La calligraphie arabe est une discipline dotée d’un cursus propre, où l’apprenti copie pendant des années les modèles du maître avant de recevoir l’autorisation de signer. Le temps long répond à une nécessité technique avant de tenir à une coutume, puisque la main n’acquiert la sûreté du trait que par répétition, et qu’aucun raccourci n’est documenté dans aucune tradition d’écriture.
Les travaux
- — Écriture. Taille du calame, préparation des encres, les styles principaux et la composition de la page.
- — Papier et supports. Préparation, apprêtage et brunissage, ainsi que la restauration conservative des supports anciens.
- — Dorure et enluminure. La feuille, la mixtion, et les ornements marginaux.
- — Reliure. Coutures, dos, ais et plats de cuir, avec estampage à sec et dorure à l’or.

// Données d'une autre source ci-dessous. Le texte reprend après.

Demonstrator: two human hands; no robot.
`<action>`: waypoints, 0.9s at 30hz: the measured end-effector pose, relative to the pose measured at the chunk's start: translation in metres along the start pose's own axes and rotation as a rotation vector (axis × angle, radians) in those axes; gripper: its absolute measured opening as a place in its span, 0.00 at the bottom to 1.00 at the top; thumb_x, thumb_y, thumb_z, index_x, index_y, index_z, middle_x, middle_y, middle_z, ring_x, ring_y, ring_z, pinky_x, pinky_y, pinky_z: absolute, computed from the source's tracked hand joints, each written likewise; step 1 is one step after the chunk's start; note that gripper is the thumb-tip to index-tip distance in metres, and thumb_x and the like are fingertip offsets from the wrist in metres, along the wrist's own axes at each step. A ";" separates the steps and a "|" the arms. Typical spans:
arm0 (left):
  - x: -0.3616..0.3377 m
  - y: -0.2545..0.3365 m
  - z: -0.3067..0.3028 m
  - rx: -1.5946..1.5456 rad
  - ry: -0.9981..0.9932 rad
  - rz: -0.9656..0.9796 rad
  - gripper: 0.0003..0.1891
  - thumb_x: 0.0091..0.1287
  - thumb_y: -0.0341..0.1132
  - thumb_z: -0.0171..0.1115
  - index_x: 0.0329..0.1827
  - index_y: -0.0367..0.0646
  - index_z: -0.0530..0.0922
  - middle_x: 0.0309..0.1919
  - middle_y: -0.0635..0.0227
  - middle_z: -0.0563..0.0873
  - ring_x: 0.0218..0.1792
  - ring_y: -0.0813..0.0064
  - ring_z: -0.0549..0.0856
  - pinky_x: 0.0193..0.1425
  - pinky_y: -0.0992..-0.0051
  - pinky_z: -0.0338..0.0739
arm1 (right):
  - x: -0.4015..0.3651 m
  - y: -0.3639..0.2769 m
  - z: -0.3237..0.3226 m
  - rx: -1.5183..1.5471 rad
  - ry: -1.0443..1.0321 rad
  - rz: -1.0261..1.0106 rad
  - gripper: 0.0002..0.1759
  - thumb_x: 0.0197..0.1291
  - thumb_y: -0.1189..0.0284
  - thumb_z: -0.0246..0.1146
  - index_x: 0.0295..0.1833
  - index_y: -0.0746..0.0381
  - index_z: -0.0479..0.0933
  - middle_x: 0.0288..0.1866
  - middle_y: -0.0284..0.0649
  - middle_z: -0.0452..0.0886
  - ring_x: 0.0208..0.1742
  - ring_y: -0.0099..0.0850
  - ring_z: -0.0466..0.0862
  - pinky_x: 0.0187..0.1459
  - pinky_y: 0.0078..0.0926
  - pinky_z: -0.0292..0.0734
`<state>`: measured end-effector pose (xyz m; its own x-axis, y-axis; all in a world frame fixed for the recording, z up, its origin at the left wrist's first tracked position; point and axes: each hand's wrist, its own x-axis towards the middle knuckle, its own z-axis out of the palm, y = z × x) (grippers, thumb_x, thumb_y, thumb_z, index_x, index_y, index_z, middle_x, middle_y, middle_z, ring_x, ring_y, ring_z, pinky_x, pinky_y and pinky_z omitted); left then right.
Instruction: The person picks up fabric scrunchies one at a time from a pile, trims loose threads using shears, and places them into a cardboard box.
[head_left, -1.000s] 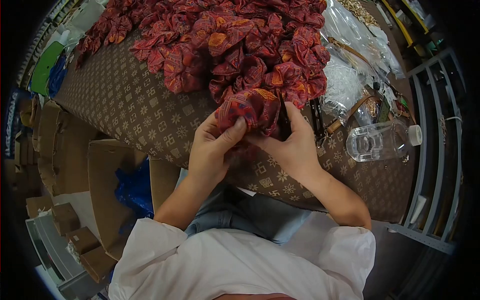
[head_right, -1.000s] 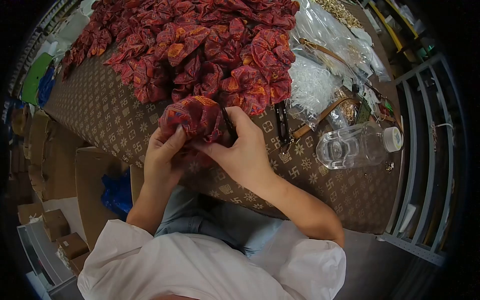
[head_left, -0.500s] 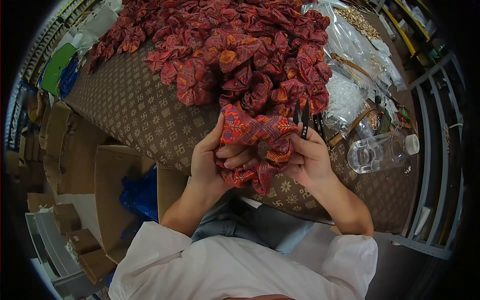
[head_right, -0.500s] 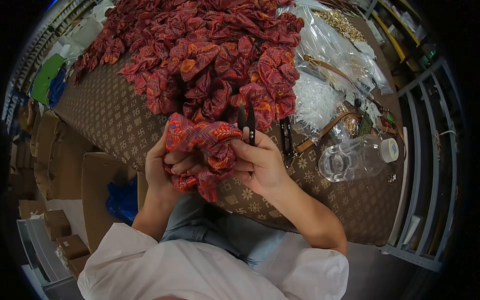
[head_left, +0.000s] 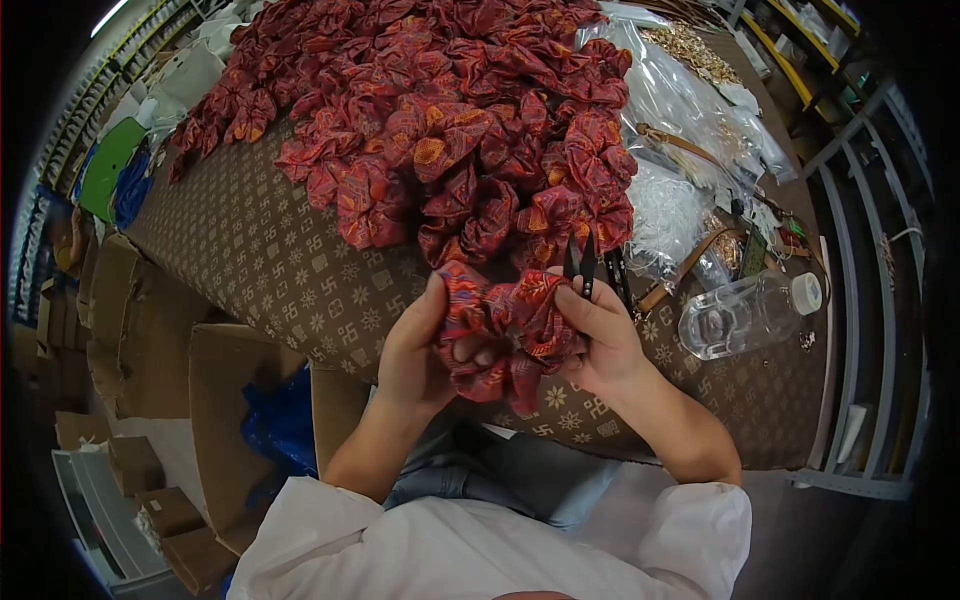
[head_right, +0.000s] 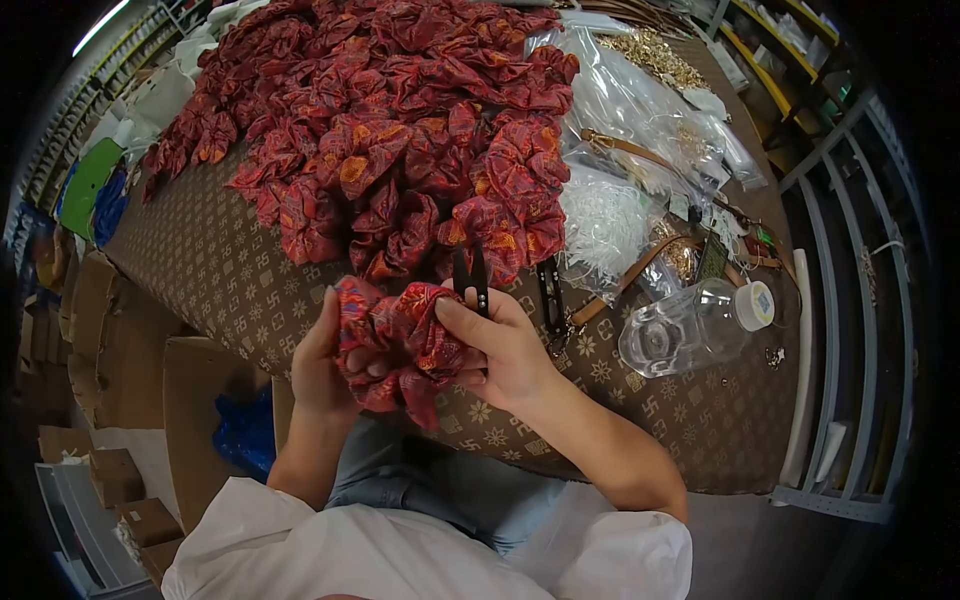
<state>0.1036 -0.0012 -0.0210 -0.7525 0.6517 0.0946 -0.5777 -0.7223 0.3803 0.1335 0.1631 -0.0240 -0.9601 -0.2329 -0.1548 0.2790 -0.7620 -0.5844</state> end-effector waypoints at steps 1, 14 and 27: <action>0.002 -0.002 0.016 0.180 0.234 -0.008 0.14 0.68 0.41 0.40 0.44 0.42 0.69 0.21 0.72 0.72 0.23 0.80 0.72 0.32 0.79 0.69 | 0.000 -0.003 0.011 -0.003 0.098 -0.010 0.04 0.58 0.73 0.55 0.38 0.59 0.74 0.25 0.27 0.76 0.17 0.14 0.68 0.17 0.11 0.59; 0.007 -0.003 0.003 1.592 0.168 0.406 0.19 0.48 0.20 0.57 0.46 0.35 0.71 0.33 0.61 0.79 0.34 0.76 0.79 0.38 0.80 0.72 | 0.003 -0.007 0.006 -0.971 0.171 -0.425 0.24 0.45 0.63 0.69 0.43 0.64 0.69 0.30 0.29 0.73 0.31 0.18 0.72 0.36 0.16 0.69; 0.006 -0.006 -0.011 1.379 0.491 0.564 0.07 0.50 0.22 0.54 0.31 0.37 0.67 0.21 0.75 0.71 0.24 0.91 0.67 0.27 0.87 0.64 | 0.007 0.010 0.005 -0.961 -0.065 -0.474 0.34 0.39 0.72 0.71 0.51 0.63 0.60 0.41 0.40 0.73 0.41 0.25 0.74 0.45 0.20 0.69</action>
<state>0.0998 0.0047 -0.0326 -0.9476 0.0462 0.3162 0.3194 0.1021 0.9421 0.1294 0.1507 -0.0274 -0.9561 -0.0918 0.2782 -0.2798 0.0054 -0.9600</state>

Pourquoi elle vient aussitôt après la sellerie
L’impression à chaud sur le cuir est la technique que les deux ateliers ont en commun, et les fers, la presse et la dorure sont en partie les mêmes. En ouvrant la seconde, la reliure trouve cet outillage déjà installé et déjà en usage, et les deux maîtres produisent ensemble une gamme de travaux — coffrets, étuis, albums, portefeuilles de grand format — qu’aucun des deux ne ferait seul.
La clientèle
Des éditeurs d’art, des bibliothèques et des archives pour la restauration et pour les reliures de prix, des institutions pour les diplômes et les épigraphes, des collectionneurs pour les pièces uniques. C’est aussi l’atelier qui fournit à la maison ses propres inscriptions et ses propres registres, de sorte que son premier commanditaire est l’édifice lui-même.